» **What needs to be done**
In the listing, locate the line containing "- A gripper", then quote it and all following lines exactly. Omit pictures.

** Opening Dataset section block **

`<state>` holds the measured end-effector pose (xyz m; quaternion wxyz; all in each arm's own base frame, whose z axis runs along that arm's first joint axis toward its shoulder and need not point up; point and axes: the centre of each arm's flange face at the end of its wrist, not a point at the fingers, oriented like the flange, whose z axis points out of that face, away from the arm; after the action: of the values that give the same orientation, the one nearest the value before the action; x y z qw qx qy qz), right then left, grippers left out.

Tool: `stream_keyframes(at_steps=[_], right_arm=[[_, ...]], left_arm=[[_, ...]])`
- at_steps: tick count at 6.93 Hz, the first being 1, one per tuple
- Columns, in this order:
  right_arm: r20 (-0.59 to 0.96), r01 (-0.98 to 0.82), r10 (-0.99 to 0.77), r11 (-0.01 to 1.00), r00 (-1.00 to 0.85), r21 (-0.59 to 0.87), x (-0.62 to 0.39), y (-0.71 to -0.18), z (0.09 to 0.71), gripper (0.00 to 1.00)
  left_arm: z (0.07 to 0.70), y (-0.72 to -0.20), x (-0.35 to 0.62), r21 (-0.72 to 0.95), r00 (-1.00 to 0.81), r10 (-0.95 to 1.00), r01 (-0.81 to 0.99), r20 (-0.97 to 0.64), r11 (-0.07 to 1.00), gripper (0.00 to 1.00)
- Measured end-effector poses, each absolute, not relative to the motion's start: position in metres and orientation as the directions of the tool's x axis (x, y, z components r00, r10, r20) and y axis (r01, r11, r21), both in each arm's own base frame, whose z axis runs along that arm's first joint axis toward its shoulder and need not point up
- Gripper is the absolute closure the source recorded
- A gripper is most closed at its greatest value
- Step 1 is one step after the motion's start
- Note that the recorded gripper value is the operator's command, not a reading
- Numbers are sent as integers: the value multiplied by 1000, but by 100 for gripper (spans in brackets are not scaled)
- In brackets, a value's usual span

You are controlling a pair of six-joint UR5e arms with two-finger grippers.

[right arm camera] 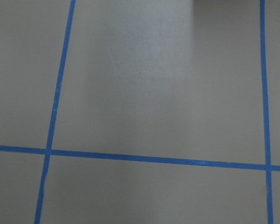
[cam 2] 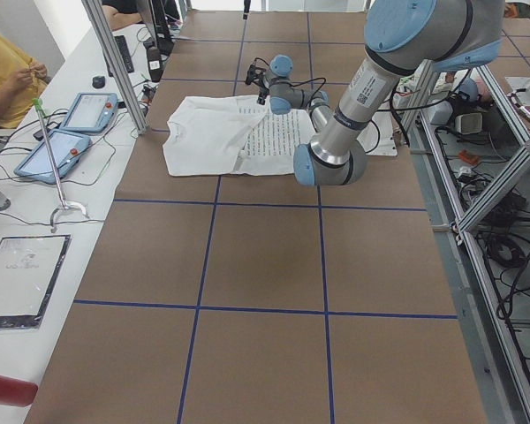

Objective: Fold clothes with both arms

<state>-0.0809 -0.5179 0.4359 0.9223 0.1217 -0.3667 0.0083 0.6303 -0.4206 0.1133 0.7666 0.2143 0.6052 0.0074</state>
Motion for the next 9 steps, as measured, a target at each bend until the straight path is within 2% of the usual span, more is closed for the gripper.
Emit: stream_keyframes(at_steps=[3, 7, 9], right_arm=[[694, -152, -50, 962, 718, 226, -189, -537, 359, 0], [658, -224, 32, 952, 752, 209, -411, -541, 264, 0], [598, -235, 86, 956, 797, 175, -500, -538, 214, 0]], left_arm=[[130, -493, 546, 488, 396, 397, 160, -828, 858, 0], [243, -577, 348, 691, 509, 603, -24, -614, 723, 0], [268, -592, 306, 725, 517, 647, -72, -561, 685, 0]])
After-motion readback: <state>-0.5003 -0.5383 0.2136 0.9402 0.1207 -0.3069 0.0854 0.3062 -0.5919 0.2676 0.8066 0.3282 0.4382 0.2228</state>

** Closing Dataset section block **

» **Task response**
- A gripper is most closed at its greatest value
- Step 1 is one step after the motion's start
- Note that the recorded gripper value is the operator's command, not a reading
- Numbers are sent as integers: the value multiplied by 1000, but by 100 for gripper (spans in brackets are not scaled)
- In brackets, a value's usual span

You are controlling a pair of six-joint UR5e arms with two-finger grippers.

[right arm camera] 
[cam 2] 

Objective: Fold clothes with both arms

<state>-0.0809 -0.5179 0.4359 0.9223 0.1217 -0.3667 0.0083 0.6303 -0.4206 0.1133 0.7666 0.2143 0.6052 0.0074</state>
Motion for the next 9 steps, as measured, a target at each bend until the straight path is within 2% of the usual span, more is closed for the gripper.
Emit: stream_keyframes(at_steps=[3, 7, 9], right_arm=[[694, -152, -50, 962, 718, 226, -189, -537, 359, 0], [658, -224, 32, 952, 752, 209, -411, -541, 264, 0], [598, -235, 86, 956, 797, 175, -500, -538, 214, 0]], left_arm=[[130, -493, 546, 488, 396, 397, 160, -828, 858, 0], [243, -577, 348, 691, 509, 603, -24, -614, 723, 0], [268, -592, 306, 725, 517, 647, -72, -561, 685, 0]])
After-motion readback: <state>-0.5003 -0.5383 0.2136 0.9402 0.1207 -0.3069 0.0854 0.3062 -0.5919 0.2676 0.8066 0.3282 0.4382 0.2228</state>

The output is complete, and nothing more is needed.